Test Site is finalist for nuke bomb plant
Friday, Sept. 27, 2002 | 11:20 a.m.
SUN STAFF AND WIRE REPORTS
The Nevada Test Site is among five finalists to replace the contaminated nuclear bomb plant at Rocky Flats, Colo., administration officials said.
The Bush administration wants to build a plant to produce plutonium "pits" that make up the heart of nuclear weapons and is studying the Test Site as the future home.
Nevada's congressional delegation was studying the proposal today.
"While the Nevada Test Site is one of the most safe and secure locations in the nuclear weapons complex, I would need to take a serious look at what the Department of Energy has planned before I would support construction of this facility at the Test Site," Sen. Harry Reid said.
A spokeswoman for Sen. John Ensign said that he was collecting more information on the proposed facility before commenting on it.
Rep. Shelley Berkley, D-Nev., said she would be "perfectly fine with this project going to what appears to be the DOE's first choice of sites, located in South Carolina."
"Nevada has long since done its nuclear duty to the country," she said. "Given the DOE's record on environmental issues, I don't support placing this project in Nevada."
Hearings have been scheduled throughout October in Las Vegas, Amarillo, Texas; Los Alamos National Laboratory in New Mexico; the Waste Isolation Pilot Project in Carlsbad, N.M.; and the Savannah River site in South Carolina. A public hearing will also be held in Washington, D.C.
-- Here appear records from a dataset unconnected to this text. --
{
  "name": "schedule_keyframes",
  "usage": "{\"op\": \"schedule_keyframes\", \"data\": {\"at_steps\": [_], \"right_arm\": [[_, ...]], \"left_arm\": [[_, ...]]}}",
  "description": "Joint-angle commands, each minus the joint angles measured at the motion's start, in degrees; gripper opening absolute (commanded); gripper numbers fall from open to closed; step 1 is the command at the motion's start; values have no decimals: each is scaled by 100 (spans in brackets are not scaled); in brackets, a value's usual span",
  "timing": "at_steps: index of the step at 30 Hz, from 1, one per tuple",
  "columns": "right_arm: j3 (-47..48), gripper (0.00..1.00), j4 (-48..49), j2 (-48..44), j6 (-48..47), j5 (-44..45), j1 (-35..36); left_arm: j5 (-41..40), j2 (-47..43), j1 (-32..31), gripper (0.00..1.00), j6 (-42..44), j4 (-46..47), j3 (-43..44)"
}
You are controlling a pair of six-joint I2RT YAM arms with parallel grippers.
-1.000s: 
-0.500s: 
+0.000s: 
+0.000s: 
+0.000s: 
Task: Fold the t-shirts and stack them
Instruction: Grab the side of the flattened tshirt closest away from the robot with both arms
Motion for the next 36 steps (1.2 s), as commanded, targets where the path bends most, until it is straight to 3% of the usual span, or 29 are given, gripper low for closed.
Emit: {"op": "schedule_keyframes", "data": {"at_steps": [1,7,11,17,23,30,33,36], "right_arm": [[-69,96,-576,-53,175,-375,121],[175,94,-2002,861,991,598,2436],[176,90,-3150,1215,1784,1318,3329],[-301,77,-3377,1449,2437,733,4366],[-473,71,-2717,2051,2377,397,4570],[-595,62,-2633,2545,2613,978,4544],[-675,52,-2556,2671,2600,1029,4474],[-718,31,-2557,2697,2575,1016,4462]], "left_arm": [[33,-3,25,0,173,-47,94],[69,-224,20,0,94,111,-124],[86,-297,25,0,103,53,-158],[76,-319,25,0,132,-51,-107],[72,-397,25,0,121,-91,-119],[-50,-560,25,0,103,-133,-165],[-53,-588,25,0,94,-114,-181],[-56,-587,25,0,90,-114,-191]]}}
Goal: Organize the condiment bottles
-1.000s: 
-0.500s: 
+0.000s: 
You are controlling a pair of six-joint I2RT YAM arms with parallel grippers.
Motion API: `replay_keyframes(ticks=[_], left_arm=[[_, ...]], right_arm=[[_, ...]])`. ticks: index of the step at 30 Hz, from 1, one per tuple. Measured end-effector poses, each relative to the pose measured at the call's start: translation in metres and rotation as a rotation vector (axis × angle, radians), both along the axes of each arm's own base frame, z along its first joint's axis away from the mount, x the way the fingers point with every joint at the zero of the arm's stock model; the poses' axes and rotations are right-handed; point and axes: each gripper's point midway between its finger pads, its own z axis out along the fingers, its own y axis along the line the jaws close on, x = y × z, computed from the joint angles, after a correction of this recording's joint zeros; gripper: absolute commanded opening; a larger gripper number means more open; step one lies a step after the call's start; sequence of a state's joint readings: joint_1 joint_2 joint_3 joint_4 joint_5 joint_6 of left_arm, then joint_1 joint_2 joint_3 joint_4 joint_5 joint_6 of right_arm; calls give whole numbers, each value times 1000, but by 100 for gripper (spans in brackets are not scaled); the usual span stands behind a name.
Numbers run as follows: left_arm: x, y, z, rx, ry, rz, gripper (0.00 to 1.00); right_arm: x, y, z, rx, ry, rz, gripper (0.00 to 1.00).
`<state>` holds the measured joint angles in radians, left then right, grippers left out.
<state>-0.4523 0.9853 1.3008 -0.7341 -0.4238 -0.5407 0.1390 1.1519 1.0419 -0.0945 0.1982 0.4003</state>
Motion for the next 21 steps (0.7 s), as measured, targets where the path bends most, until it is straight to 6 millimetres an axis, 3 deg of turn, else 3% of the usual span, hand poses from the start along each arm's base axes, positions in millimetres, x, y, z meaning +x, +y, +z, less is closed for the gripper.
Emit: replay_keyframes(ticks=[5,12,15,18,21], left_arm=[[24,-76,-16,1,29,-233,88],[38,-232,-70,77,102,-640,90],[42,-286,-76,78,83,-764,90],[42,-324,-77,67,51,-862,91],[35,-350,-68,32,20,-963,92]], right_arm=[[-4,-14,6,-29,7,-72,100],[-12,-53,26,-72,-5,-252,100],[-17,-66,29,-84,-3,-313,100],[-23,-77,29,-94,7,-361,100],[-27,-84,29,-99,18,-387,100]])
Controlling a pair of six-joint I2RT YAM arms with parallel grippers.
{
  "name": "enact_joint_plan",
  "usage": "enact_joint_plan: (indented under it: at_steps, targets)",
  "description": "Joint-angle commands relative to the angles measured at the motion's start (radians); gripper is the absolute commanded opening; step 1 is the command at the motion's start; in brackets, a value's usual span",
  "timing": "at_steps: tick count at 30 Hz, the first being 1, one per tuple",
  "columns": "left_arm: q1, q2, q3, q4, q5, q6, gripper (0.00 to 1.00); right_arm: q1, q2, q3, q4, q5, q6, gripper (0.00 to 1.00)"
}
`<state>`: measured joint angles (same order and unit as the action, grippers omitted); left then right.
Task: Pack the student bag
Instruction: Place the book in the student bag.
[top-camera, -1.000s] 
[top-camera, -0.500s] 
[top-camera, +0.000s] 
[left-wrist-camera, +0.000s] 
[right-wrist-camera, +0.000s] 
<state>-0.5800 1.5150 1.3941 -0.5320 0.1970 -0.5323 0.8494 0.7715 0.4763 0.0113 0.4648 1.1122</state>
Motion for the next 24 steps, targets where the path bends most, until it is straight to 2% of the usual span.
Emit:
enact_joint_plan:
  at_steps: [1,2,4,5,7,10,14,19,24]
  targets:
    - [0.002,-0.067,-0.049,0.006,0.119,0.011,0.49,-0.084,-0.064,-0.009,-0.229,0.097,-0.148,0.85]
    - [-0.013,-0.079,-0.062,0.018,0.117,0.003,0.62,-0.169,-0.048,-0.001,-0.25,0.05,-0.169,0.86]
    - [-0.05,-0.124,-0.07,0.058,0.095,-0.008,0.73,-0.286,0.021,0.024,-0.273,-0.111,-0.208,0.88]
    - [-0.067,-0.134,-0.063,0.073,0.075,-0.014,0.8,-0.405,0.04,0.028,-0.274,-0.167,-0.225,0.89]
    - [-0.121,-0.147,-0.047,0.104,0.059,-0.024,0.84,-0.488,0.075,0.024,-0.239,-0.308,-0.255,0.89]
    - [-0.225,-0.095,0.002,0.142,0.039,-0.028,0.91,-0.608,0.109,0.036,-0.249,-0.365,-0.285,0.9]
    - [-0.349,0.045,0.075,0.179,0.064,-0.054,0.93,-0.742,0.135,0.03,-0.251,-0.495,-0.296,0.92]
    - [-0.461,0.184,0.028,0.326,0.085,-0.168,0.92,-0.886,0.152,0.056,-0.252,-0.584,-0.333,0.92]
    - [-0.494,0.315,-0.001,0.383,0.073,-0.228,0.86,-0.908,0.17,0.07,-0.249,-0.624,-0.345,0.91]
The Las Vegas hearing has been set for 7 p.m. to 10 p.m. on Oct. 17 at the Nevada Operations Office, 232 Energy Way, North Las Vegas, said a notice published Monday.
The Nevada Agency for Nuclear Projects is watching the upcoming hearings, Executive Director Bob Loux said.
Savannah River, Carlsbad and Pantex in Texas all want the project, Loux said.
"We are watching it and gathering more information," Loux said.
The plant is expected to cost $2 billion to $4 billion. A decision on where to build the facility is expected in April 2004.
Up to 1,500 permanent jobs could be created at the new facility.
The National Nuclear Security Administration, the Test Site's manager, is responsible for considering environmental impacts from building the soft ball-sized plutonium cores at the center of nuclear weapons.
No plutonium pits have been made since 1989, after the Rocky Flats facility, near Denver was shut down.
The Bush administration supports a new plant to replace aging nuclear weapons stockpiled by the United States.
Less than 50 pits per year could be produced at Los Alamos in New Mexico through 2007, according to the federal documents.
However, the United States will need bigger and permanent production facilities after that time.
Last spring the federal government said it intended to replace Rocky Flats, but promised not to build near a major city again. Denver just barely escaped major contamination during a fire at Rocky Flats at the height of the Cold War.
One site under consideration for the new factory is the federal government's Savannah River nuclear facility in South Carolina -- even though Gov. Jim Hodges earlier this year threatened to lie down in front of trucks to stop plutonium from being shipped to his state from Colorado for storage.
Savannah River once had five reactors producing plutonium for Rocky Flats bombs. Some experts say that experience makes it the front-runner. It is 20 miles from Augusta, Ga., a city of 42,000.
"Since we're shipping our plutonium to Savannah River, they'd have the material to get started," said Hank Stovall, a Broomfield, Colo. City Councilman who serves on a group of city and council government officials monitoring Rocky Flats.
The other possible locations are the Pantex nuclear plant, 17 miles northeast of Amarillo, Texas; and two places in New Mexico -- the Los Alamos National Laboratory, where the atomic bomb was produced, and the Waste Isolation Pilot Plant 26 miles from Carlsbad. That plant is a deep underground storage site for nuclear waste, including Rocky Flats plutonium.
The new plant is expected to cost $2 billion to $4 billion and won't be finished until 2020, said Bryan Wilkes, spokesman for the National Nuclear Safety Administration.
Wilkes said one factor in picking the five locations was community interest. "There was even some lobbying to have it," he said.
Carlsbad's mayor has said the plant could bring 1,500 jobs.
The government wants a new plant to manufacture plutonium in grapefruit-size "pits" that are the core of a nuclear weapon "because we haven't had any new nuclear weapons since 1989," Wilkes said.
"We know that plutonium pits have a limited lifetime," Wilkes said. Without replacing the bombs, "we could wake up and find out half our stockpile is gone to waste."
But opponents, such as Don Hancock of the Southwest Research and Information Center in Albuquerque, said no proof shows plutonium pits decay, and "we have enough pits to obliterate the world 20 times over," he said.